Human lactoferrin, LF, is a protein in the transferrin family. As such, it has the ability to tightly bind iron in conjunction with a large-scale conformational change associated with iron binding and release.[1] These properties give lactoferrin the ability to regulate iron, and possibly other metal, ion levels in the fluids and secretions, such as milk, of animals.[1] Lactoferrin is folded into two lobes: the N-terminal half, LFN (1dsn), and the C-terminal half, LFC. The two LF lobes have 37% homology and very similar tertiary structures; it has been suggested that the two lobes are the product of gene duplication.[2] Each lobe of LFN is further subdivided into two similarly sized α and β domains (Figure 1); the iron binding site is situated in a deep cleft between the two domains.[1]

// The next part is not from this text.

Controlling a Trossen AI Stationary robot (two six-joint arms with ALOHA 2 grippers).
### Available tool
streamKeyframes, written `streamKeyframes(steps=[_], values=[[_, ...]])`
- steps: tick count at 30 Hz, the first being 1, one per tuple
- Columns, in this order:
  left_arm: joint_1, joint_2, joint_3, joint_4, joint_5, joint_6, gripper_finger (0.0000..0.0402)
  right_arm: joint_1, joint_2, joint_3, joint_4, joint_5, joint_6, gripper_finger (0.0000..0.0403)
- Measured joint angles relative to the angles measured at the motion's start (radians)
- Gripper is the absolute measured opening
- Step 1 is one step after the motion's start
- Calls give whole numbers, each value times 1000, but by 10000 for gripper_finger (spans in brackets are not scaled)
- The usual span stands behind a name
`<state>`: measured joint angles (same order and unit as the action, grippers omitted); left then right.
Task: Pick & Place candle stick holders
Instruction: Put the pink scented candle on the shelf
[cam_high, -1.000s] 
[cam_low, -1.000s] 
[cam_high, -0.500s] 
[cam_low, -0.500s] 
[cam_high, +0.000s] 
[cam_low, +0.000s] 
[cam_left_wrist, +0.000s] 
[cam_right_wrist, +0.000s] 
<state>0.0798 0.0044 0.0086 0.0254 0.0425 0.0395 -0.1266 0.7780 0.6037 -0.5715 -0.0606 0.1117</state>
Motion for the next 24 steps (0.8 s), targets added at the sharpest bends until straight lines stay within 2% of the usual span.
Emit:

In humans, lactoferrin is most abundant in milk, where it acts as part of the innate immune system.[3]

Structure

Figure 1. Cartoon illustrating the alpha (green) and beta (magenta) domains of LFN
Figure 1. Cartoon illustrating the alpha (green) and beta (magenta) domains of LFN

The amino-terminal half-molecule of human lactoferrin (LFN) is comprised of a single 333 amino acid chain divided into two similarly-sized α and β domains. The iron binding site is located within a deep cleft between the lobes, where iron is bound by Helices 3 and 5 of the α and β domains, respectively. Iron, which is bound to a carboxylate ion, is bound by Asp60, Ala123, and Gly124. Although unwound in LFN, residues 313 to 333 form a helix when joined to LFC, forming the full LF protein.[1]

The structure of LFN undergoes a dramatic conformational change upon iron binding. Upon iron binding, the two domains of LFN undergo a rigid 54.1º rotation about a screw axis that passes through Thr90 and Pro251.[4]

To visualize the domain motion, we first load the two structures and superimpose them. You can choose a viewing orientation before pressing the morph button, which will visualize the conformational change from structure 1CB6 to 1LCF and back again[5]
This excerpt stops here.